Here we will discuss the evolutionary forces that have sustained the plant-pathogen running game for thousands and thousands of years.
In my previous posts (see below), I explained how both plants and pathogens have acquired and evolved elaborate weapons arsenal to fight each other. The rewards? Growth, reproduction, and transmission of the best genes to the next generation. Most people would think that such rewards are obvious and perhaps not particularly imaginative. But this struggle for survival and the transmission of the best possible genes to offspring is what explains so many of the observations made in biology.
Figure 1. A population racing. Pathogens and plants alike are always racing each other, vying to be the fittest. Source
As I mentioned before (and I will, again and again), passing on a gene to the next generation is critical. The question therefore is, what determines whether a gene is going to be passed on? A gene can survive and prosper if it gives a particular advantage to an organism in nature. Genes can mutate when they are replicated and when this happens, new variants arise. These variations can cause changes in amino acid sequence, and when that occurs, protein functions are altered. In many cases, these alterations are minor or non-consequential. In other cases, the protein seizes to function, and when this negatively impacts the organism, it will become less competitive, and the gene is likely to disappear from a population.

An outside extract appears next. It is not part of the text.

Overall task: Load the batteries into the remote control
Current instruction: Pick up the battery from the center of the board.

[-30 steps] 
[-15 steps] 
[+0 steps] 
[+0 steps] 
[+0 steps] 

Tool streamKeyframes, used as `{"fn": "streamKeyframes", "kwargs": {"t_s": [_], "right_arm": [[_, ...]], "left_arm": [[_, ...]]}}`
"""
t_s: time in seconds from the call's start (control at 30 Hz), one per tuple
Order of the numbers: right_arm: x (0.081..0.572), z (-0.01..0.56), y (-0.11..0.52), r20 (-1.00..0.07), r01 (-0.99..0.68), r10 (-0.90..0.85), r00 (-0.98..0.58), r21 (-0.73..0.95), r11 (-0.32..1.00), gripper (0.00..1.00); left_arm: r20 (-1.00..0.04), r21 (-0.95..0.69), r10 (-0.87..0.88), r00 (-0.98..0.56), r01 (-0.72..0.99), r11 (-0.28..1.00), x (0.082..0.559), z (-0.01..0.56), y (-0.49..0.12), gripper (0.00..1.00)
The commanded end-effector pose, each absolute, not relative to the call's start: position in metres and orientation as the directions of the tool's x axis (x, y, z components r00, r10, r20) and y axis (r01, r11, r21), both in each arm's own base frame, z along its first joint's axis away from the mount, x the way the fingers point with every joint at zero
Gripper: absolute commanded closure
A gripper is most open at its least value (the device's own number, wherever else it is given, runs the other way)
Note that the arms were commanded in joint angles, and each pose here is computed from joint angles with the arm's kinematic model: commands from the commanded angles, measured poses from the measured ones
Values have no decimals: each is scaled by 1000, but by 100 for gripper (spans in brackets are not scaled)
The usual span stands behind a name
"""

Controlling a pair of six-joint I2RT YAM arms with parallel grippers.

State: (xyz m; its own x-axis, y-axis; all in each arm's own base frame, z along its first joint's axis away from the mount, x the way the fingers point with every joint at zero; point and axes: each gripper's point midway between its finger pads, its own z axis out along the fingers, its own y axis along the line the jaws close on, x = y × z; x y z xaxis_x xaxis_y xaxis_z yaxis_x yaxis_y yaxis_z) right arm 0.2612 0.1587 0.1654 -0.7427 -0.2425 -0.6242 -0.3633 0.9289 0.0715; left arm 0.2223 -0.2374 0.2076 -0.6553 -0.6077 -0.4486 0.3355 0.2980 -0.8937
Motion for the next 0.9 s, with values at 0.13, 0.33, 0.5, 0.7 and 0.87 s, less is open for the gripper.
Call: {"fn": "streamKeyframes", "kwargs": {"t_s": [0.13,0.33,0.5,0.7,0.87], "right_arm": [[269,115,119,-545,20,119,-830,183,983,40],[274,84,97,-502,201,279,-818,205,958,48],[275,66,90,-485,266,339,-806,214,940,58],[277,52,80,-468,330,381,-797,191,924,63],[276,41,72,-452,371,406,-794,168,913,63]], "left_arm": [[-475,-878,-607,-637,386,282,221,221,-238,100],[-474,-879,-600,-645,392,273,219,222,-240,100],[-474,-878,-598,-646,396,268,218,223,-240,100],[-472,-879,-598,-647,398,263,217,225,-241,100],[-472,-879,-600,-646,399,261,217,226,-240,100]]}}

Figure 2. Illustration showing how mutations in genes can lead to changes in protein sequence, function and ability to interact with other proteins/compounds. Mutations are often random but tend to be selected for if there is a consequence to the fitness of the organism carrying the mutated gene variant Source
Let's go back to plant-microbe interactions. Say, there is a pathogen that can infect all members of a diverse plant population. The pathogen will infect with high frequency, kill most plants and thereby, eliminate many genes from the gene pool that are of no use to the plant in terms of defense against the pathogen. However, the plant population is not standing still. Individuals that carry mutations in one or more genes may arise. A gene version will be unique initially per definition as it arises in an individual and depending on its contribution towards plant fitness may disappear again. However, if the mutation has a positive effect on the plant's ability to withstand the pathogen that is rampaging the population within a species, it will give it a distinct advantage. The resistant plant will produce offspring, many of which will have the new improved gene variant. This offspring will be more successful again initially, and consequently, the frequency of this gene variant will increase.
In other words, plants with the gene will survive and selected for, and therefore, the gene variant is under positive selection. Indeed, population studies and functional analyses have identified a large repertoire of receptor coding genes that can detect effector molecules that pathogens produce and need to infect plants. In other words, random gene evolution events have generated an arsenal of proteins able to counter pathogen effectors (and thus disable infection) by initiating strong immune responses. Innovation allows plants to keep up with pathogens. Critically, however, we can only attribute this feat to plant populations.
So what does this mean to the pathogen? From a population point of view, the recognition of an effector by a plant receptor has little consequence initially. Most plants will be susceptible, and most infection events will, therefore, be productive. However, when the proportion of resistant plants increase, the chances of survival will decrease. Pathogen individuals that carry a recognizable effector get eliminated from the population. In other words, negative selection is taking place against the effector, where the new receptor coding gene applies the pressure and confers resistance. What could the possible consequences be?
Well, as you can imagine. The pathogen population will have to find a way to circumvent recognition, and natural variation here is key. As the pathogens are not genetically identical, some individuals could already lack the recognized effector gene but struggled to compete with more virulent strains that have the effector. The presence and high frequency of the receptor in the plant population suddenly hand an enormous advantage to those strains that lack the effector, allowing them to prosper and multiply as the effector+ strains are decimated. Amongst those individuals, there will be variation, and this allows the selection of the fittest individuals yet again. When disease pressure builds despite the presence of the receptor in the plant population, the selection will take place again, favouring those plant genotypes that have receptor variants able to recognize other effectors. This boom and bust cycle in both host and pathogen ensures gene variation, functional innovation and in some cases, speciation, providing the beautiful variety we see today.
Why is this important?
Unfortunately, it also means that breeding elite crops (deliberately combining good genes into a single crop plant genotype) is an exercise that can yield resistant plants, but that such plants only offer protection for a limited amount of time. Pathogen strains will emerge that can defeat elite resistant cultivars. Not surprisingly, the literature is littered with examples that demonstrate the pathogens ability to evolve and overcome immunity (Armstrong et al., 2015). Such studies have helped unveil a variety of mechanisms that pathogens can employ to rid of an effector molecule. These include gene mutation, deletion (Na et al., 2013) and even silencing (loss of gene expression) (Qutob et al., 2013).